**Task**
Where a line of the records contains the word "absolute", show that line.

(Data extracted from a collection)
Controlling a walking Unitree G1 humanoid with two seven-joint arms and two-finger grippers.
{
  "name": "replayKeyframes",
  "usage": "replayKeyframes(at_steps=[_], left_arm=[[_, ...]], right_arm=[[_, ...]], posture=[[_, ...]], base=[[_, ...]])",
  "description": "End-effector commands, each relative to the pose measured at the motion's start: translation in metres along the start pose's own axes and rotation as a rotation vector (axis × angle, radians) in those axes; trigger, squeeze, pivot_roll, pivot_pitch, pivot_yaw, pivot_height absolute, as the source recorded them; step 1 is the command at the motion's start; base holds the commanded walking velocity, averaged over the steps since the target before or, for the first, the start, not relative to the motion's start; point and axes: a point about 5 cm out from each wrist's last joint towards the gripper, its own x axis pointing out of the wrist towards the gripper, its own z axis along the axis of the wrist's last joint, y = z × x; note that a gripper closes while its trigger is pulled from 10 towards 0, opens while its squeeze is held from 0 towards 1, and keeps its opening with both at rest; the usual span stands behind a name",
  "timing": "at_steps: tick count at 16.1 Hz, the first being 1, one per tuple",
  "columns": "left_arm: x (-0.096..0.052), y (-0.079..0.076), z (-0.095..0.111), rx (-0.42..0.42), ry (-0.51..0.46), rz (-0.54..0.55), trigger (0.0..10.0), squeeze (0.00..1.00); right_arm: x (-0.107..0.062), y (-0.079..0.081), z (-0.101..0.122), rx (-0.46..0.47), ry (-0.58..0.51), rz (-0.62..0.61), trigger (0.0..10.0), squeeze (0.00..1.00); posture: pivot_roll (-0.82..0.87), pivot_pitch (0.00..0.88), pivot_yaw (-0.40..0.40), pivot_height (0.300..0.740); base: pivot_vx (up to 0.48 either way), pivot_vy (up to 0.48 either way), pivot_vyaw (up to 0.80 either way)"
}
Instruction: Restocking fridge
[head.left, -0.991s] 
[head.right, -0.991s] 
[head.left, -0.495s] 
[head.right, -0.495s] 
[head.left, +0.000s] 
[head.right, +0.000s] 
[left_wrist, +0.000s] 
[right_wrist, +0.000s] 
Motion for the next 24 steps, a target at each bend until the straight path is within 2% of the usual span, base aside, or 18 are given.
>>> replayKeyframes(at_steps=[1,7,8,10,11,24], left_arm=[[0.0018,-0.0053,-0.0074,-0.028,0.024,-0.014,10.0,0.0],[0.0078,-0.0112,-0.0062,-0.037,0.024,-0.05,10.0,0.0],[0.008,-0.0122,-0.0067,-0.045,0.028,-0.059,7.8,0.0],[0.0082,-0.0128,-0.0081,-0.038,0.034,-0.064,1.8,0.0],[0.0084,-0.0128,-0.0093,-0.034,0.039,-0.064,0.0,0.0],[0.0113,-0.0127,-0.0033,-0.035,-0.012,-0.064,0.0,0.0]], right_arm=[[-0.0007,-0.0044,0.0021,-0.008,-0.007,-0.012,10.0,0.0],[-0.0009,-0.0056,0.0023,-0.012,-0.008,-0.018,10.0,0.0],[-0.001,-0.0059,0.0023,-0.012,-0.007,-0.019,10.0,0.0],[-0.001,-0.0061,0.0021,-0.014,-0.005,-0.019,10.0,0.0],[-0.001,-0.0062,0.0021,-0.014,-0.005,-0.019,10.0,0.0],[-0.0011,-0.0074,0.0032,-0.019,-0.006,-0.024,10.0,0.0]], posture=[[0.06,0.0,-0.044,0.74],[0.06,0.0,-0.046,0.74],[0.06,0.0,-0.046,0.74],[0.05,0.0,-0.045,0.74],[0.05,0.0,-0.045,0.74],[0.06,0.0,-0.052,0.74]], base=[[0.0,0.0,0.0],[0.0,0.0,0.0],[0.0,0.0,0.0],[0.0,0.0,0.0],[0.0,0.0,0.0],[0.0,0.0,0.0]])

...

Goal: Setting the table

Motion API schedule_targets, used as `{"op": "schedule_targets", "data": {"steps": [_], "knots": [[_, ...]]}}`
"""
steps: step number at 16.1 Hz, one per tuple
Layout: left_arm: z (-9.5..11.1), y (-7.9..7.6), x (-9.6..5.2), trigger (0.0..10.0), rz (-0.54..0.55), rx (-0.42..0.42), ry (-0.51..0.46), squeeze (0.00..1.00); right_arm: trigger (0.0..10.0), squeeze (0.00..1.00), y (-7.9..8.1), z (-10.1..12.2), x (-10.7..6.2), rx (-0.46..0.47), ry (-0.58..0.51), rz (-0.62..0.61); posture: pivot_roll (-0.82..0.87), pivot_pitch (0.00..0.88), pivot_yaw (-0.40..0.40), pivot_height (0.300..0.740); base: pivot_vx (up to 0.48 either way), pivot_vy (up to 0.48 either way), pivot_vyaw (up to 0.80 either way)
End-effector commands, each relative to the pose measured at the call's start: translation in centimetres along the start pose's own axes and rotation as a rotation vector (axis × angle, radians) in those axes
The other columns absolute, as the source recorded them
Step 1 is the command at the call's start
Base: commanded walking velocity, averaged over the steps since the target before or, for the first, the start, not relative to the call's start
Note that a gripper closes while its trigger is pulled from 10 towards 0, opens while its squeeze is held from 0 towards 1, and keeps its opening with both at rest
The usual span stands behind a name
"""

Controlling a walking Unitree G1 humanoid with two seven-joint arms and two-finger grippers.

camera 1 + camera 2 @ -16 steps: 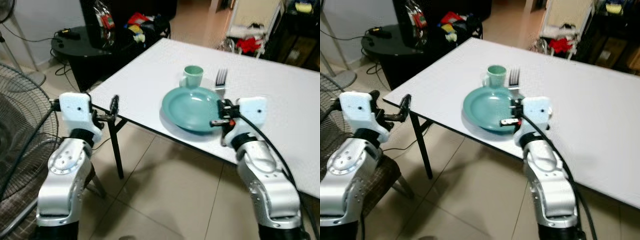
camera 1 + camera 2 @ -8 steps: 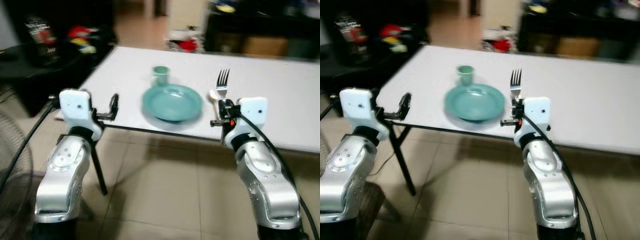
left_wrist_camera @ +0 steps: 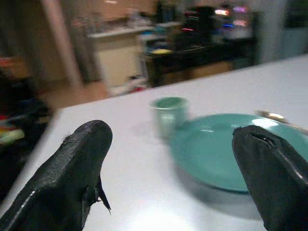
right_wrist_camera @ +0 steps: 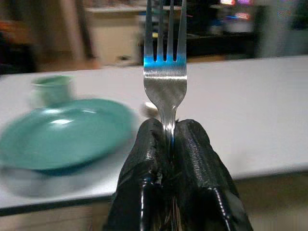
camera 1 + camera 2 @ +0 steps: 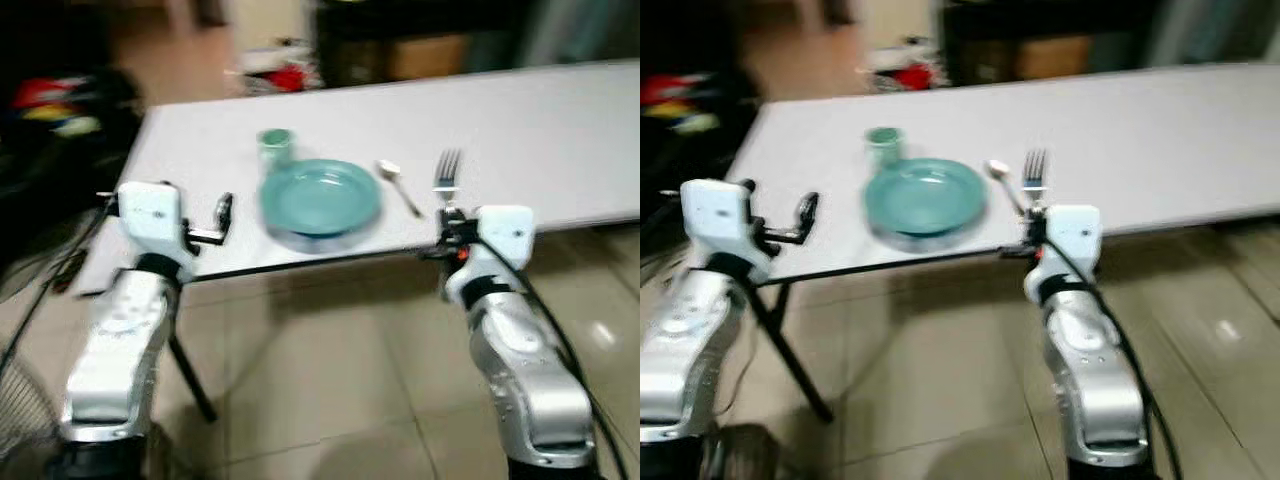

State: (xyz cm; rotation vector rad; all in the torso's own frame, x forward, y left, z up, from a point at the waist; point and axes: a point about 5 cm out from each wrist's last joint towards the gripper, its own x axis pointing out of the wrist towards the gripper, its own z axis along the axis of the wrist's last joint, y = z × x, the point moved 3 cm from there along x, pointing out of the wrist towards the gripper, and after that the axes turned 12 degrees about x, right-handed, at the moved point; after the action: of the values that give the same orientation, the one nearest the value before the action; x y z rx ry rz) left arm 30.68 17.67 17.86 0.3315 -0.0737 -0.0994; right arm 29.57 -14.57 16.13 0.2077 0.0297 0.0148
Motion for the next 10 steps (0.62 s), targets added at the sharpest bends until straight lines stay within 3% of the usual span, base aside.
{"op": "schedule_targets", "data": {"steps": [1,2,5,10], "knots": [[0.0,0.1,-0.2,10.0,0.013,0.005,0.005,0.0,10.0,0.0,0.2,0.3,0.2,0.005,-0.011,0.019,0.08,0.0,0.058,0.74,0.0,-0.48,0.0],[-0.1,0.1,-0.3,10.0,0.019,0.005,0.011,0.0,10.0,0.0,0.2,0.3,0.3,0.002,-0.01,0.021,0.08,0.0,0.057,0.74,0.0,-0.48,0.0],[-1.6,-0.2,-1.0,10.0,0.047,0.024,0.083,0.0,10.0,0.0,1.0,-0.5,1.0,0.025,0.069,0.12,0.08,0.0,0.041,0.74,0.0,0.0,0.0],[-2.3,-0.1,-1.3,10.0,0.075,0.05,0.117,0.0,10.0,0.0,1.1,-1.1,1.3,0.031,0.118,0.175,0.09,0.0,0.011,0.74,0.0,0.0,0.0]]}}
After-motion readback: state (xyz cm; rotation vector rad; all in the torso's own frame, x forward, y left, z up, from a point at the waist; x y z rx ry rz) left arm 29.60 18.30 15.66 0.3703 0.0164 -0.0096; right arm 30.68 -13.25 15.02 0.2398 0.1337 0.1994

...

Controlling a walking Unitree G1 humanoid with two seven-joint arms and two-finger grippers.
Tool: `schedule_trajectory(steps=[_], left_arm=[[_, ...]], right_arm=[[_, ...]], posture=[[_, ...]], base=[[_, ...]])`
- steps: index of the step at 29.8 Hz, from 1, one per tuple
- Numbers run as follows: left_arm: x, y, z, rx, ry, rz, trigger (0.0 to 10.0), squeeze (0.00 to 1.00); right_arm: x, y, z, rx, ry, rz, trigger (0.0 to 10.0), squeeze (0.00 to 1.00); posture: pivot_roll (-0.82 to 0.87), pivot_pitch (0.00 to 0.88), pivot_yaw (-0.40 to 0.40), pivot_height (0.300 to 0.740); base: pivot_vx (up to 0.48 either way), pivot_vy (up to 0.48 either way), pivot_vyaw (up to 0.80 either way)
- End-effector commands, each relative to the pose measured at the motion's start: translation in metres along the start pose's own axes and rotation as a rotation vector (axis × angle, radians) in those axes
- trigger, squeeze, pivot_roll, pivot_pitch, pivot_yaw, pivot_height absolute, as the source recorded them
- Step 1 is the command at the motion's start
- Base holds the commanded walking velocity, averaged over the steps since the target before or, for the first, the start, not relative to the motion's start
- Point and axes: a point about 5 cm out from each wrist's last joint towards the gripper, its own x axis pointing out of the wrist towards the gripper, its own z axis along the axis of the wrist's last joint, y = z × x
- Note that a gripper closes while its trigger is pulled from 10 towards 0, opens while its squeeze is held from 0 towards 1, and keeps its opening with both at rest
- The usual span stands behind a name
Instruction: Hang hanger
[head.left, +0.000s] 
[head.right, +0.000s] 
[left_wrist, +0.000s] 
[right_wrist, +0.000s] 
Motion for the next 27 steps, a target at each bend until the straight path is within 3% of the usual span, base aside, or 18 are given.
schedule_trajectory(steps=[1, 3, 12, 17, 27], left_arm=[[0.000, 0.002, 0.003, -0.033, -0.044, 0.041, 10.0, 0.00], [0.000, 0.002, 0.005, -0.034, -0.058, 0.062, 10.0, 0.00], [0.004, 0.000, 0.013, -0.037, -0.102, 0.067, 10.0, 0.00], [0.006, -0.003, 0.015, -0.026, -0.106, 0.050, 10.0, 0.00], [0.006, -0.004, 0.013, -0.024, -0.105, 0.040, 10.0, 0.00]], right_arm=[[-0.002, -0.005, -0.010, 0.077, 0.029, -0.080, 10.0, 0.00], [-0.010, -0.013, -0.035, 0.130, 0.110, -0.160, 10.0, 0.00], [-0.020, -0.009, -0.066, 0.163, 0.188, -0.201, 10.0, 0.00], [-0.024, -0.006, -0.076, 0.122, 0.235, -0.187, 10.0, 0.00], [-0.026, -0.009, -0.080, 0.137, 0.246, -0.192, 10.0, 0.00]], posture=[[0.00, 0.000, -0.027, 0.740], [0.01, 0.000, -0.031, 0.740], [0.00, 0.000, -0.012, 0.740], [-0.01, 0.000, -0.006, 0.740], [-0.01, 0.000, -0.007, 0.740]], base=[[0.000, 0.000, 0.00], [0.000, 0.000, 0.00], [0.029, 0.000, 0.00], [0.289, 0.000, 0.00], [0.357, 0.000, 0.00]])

**Solution to this task**
  "description": "End-effector commands, each relative to the pose measured at the motion's start: translation in metres along the start pose's own axes and rotation as a rotation vector (axis × angle, radians) in those axes; trigger, squeeze, pivot_roll, pivot_pitch, pivot_yaw, pivot_height absolute, as the source recorded them; step 1 is the command at the motion's start; base holds the commanded walking velocity, averaged over the steps since the target before or, for the first, the start, not relative to the motion's start; point and axes: a point about 5 cm out from each wrist's last joint towards the gripper, its own x axis pointing out of the wrist towards the gripper, its own z axis along the axis of the wrist's last joint, y = z × x; note that a gripper closes while its trigger is pulled from 10 towards 0, opens while its squeeze is held from 0 towards 1, and keeps its opening with both at rest; the usual span stands behind a name",
The other columns absolute, as the source recorded them
- trigger, squeeze, pivot_roll, pivot_pitch, pivot_yaw, pivot_height absolute, as the source recorded them

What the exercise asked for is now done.